§ **DESCRIPTION OF THE TASK**: All of the data below must be repeated exactly.

§ **STORED DATA**:
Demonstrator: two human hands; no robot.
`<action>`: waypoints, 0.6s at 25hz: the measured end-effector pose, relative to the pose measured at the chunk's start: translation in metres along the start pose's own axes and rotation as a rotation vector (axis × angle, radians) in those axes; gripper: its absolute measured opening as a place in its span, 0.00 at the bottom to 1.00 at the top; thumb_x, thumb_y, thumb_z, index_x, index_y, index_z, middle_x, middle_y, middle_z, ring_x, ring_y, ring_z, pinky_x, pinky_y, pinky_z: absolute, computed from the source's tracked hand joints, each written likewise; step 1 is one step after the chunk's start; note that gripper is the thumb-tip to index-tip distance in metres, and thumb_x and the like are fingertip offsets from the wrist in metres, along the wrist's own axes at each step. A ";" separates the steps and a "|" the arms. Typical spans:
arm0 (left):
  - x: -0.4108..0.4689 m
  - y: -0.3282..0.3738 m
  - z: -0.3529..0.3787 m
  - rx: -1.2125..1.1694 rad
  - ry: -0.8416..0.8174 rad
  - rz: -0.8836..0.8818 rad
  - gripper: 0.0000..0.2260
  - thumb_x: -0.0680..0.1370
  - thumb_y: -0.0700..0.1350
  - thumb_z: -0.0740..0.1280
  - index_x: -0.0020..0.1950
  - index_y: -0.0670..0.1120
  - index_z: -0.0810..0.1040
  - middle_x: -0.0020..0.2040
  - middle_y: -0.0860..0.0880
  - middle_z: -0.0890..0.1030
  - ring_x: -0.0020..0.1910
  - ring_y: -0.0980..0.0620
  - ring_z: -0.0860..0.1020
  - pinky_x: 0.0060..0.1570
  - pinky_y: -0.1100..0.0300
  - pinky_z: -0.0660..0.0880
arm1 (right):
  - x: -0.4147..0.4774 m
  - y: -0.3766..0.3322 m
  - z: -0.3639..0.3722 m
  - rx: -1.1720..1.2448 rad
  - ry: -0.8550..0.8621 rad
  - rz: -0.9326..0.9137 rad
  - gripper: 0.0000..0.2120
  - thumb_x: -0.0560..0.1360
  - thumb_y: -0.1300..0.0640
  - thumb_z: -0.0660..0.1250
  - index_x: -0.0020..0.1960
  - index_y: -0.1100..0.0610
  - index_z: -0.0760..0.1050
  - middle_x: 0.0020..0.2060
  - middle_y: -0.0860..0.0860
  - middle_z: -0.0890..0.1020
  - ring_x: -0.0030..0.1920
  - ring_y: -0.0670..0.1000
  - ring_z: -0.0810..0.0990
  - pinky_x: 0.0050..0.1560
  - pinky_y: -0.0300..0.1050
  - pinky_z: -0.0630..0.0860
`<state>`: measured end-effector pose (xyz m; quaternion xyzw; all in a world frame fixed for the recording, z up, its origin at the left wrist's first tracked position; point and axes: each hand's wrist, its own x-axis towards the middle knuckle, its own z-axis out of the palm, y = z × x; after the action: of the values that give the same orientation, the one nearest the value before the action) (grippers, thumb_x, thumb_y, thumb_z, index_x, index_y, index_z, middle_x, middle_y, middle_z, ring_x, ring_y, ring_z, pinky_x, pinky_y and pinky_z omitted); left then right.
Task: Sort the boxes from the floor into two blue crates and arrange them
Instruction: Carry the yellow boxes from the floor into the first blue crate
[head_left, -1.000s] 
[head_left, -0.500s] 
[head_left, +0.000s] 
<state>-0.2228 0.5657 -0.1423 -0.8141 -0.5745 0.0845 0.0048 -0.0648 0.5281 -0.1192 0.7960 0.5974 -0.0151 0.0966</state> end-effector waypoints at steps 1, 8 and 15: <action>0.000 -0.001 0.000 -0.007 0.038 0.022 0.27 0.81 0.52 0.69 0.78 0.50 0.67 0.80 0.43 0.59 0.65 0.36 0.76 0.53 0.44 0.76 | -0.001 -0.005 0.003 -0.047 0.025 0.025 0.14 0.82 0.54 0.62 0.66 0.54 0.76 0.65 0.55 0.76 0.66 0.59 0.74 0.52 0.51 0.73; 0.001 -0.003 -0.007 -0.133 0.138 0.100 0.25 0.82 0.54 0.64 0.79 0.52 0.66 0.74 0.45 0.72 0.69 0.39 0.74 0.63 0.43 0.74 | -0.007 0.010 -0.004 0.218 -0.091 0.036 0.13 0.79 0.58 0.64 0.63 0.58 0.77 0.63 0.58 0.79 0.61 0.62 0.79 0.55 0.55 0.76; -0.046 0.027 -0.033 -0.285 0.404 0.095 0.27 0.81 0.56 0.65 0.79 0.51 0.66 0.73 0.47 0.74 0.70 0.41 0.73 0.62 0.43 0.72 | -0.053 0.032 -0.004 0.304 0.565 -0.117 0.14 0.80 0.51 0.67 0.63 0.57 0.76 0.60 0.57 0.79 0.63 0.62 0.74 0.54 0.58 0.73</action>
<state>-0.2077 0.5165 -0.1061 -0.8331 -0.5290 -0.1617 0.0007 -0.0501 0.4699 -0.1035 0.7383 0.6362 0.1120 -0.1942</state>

§ **ANSWER TO THE PROBLEM**:
Demonstrator: two human hands; no robot.
`<action>`: waypoints, 0.6s at 25hz: the measured end-effector pose, relative to the pose measured at the chunk's start: translation in metres along the start pose's own axes and rotation as a rotation vector (axis × angle, radians) in those axes; gripper: its absolute measured opening as a place in its span, 0.00 at the bottom to 1.00 at the top; thumb_x, thumb_y, thumb_z, index_x, index_y, index_z, middle_x, middle_y, middle_z, ring_x, ring_y, ring_z, pinky_x, pinky_y, pinky_z: absolute, computed from the source's tracked hand joints, each written likewise; step 1 is one step after the chunk's start; note that gripper is the thumb-tip to index-tip distance in metres, and thumb_x and the like are fingertip offsets from the wrist in metres, along the wrist's own axes at each step. A ";" separates the steps and a "|" the arms. Typical spans:
arm0 (left):
  - x: -0.4108..0.4689 m
  - y: -0.3282..0.3738 m
  - z: -0.3529..0.3787 m
  - rx: -1.2125..1.1694 rad
  - ry: -0.8416..0.8174 rad
  - rz: -0.8836..0.8818 rad
  - gripper: 0.0000..0.2260
  - thumb_x: -0.0680..0.1370
  - thumb_y: -0.0700..0.1350
  - thumb_z: -0.0740..0.1280
  - index_x: -0.0020..0.1950
  - index_y: -0.0670..0.1120
  - index_z: -0.0810..0.1040
  - middle_x: -0.0020..0.2040
  - middle_y: -0.0860..0.0880
  - middle_z: -0.0890..0.1030
  - ring_x: -0.0020..0.1910
  - ring_y: -0.0980..0.0620
  - ring_z: -0.0860..0.1020
  - pinky_x: 0.0060..0.1570
  - pinky_y: -0.1100..0.0300
  - pinky_z: -0.0660..0.0880
arm1 (right):
  - x: -0.4147..0.4774 m
  - y: -0.3766..0.3322 m
  - z: -0.3639..0.3722 m
  - rx: -1.1720..1.2448 rad
  - ry: -0.8550..0.8621 rad
  - rz: -0.9326..0.9137 rad
  - gripper: 0.0000..0.2120
  - thumb_x: -0.0560..0.1360
  - thumb_y: -0.1300..0.0640
  - thumb_z: -0.0660..0.1250
  - index_x: -0.0020..0.1960
  - index_y: -0.1100..0.0610
  - index_z: -0.0760..0.1050
  - middle_x: 0.0020..0.2060
  - middle_y: -0.0860..0.0860
  - middle_z: -0.0890..0.1020
  - ring_x: -0.0030..0.1920
  - ring_y: -0.0670..0.1000
  - ring_z: -0.0810..0.0990
  - pinky_x: 0.0050..0.1560
  - pinky_y: -0.0300..0.1050
  - pinky_z: -0.0630..0.0860
`<state>`: measured end-effector pose (xyz m; quaternion xyzw; all in a world frame fixed for the recording, z up, its origin at the left wrist's first tracked position; point and axes: each hand's wrist, its own x-axis towards the middle knuckle, its own z-axis out of the palm, y = z × x; after the action: of the values that give the same orientation, the one nearest the value before the action) (grippers, thumb_x, thumb_y, thumb_z, index_x, index_y, index_z, middle_x, middle_y, middle_z, ring_x, ring_y, ring_z, pinky_x, pinky_y and pinky_z omitted); left then right.
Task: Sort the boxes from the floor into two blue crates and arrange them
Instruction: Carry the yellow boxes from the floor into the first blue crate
[head_left, -1.000s] 
[head_left, -0.500s] 
[head_left, +0.000s] 
<state>-0.2228 0.5657 -0.1423 -0.8141 -0.5745 0.0845 0.0048 -0.0648 0.5281 -0.1192 0.7960 0.5974 -0.0151 0.0966</state> end-effector waypoints at steps 1, 8 and 15: <action>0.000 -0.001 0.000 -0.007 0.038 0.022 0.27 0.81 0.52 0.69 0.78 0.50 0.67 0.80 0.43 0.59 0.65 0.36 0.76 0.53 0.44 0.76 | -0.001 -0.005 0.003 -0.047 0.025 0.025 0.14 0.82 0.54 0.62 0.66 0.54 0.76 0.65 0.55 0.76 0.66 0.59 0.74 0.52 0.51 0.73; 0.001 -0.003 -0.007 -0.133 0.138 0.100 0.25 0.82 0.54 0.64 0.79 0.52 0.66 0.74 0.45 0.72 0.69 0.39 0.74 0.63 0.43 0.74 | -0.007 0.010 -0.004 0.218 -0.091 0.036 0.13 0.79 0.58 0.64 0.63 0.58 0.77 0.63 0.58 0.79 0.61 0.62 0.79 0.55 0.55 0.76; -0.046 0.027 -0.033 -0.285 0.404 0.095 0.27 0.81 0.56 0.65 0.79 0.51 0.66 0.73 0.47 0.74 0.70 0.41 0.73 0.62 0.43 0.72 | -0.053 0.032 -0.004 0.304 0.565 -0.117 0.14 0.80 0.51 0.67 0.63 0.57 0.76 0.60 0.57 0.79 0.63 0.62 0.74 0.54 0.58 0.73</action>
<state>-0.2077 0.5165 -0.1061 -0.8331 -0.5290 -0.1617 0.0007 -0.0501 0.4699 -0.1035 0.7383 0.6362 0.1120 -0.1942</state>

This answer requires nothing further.